Consol’s thermal coal marketing strategy continues to see success by contracting additional volumes and building a portfolio that targets power plants expected to not only survive, but to also potentially increase their consumption of coal despite a tightening regulatory environment, according to Consol CEO Nicholas DeIuliis.
“The playbook of yesterday's coal marketing era of bigger is better, does not necessarily equate to success today, and Consol has embraced this changing dynamic by concentrating our footprint and strategically partnering with the power plants that will be around for many years to come,” he said.
“Despite the prominence of shale gas growth and increasing gas demand over the years, coal's market share may be declining, but it's not going away. That said, the industry has clearly changed, and it has changed permanently. Consol will continue to benefit by strategically partnering with the must-run power plants that will survive and run even harder as they make up capacity that is scheduled to come offline.”
The Bailey Mine produced 2.9Mt in the first quarter, compared to 3.1Mt produced in the year-earlier quarter. The Enlow Fork Mine produced 2.6Mt in the first quarter, compared to 3.1Mt produced in the year-earlier quarter.
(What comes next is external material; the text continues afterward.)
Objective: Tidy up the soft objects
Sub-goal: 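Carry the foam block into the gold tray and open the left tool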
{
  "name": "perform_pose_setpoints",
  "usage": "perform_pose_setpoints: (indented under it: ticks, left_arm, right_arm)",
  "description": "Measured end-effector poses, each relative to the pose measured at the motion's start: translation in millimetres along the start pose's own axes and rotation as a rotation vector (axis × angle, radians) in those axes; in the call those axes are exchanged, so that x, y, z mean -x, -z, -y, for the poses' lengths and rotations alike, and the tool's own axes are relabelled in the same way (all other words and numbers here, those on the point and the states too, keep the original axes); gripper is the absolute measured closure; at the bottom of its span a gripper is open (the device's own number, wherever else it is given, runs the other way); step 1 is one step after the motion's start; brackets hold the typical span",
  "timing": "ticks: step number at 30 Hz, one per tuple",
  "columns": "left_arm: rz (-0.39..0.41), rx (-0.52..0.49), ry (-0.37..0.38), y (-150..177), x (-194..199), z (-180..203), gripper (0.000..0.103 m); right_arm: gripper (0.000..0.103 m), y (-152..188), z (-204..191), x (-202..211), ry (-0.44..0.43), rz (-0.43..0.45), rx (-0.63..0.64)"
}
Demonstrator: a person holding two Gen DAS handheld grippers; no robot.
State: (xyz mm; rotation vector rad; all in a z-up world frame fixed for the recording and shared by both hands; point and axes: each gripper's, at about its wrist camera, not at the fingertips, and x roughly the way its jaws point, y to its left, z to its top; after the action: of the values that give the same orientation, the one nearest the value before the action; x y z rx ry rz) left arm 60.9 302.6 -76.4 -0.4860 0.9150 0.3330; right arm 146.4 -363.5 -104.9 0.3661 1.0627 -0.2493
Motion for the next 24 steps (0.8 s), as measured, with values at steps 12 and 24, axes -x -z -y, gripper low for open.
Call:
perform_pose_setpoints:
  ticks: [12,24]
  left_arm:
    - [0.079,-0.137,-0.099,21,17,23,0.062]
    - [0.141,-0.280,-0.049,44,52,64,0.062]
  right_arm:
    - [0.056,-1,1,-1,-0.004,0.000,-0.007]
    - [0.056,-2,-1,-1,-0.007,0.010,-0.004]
The Harvey Mine produced 1.0Mt in the first quarter, compared to 0.2Mt produced in the year-earlier quarter.
Challenging geological conditions, lower recovery rates, and lower tonnage at the Enlow Fork and Harvey mines contributed to higher costs in the quarter for the Pennsylvania Operations of $42.73/t, when compared to $40.29/t in the year-earlier quarter.
Consol expects second quarter 2015 total unit costs to be modestly higher due to continuing geological challenges, as well as scheduled longwall moves, which result in lower forecasted tons.
However, the company expects the geological conditions to improve in the second half of the year as the company mines through these areas and moves into longwall panels with fewer challenges, which should result in costs improving.
The Buchanan mine continued to operate on a reduced schedule of two shifts per day and produced 1.2Mt during the first quarter, compared to 1.1Mt produced in the year-earlier quarter.
The reduced schedule allowed the Virginia operations to optimise its cost structure, which is reflected in much lower all-in unit costs during the first quarter 2015 of $42.31/t, compared to $66.41/t in the year-earlier quarter.
Better utilisation from previously completed efficiency projects, which reduce travel time to the face of the longwall, are continuing to help improve unit costs. The Buchanan mine is able to quickly ramp up to the full production capacity rate of 5.2Mt per year when market conditions warrant.
Consol expects Virginia operations total unit costs to increase to the low $50/t range due to lower forecasted quarterly tons for the remainder of the year, compared to the first quarter, and the company planning to bring back a development section to the mine late in the second quarter, or early third quarter.
The Miller Creek complex produced 0.6Mt for the first quarter, which is in-line when compared to the year-earlier quarter.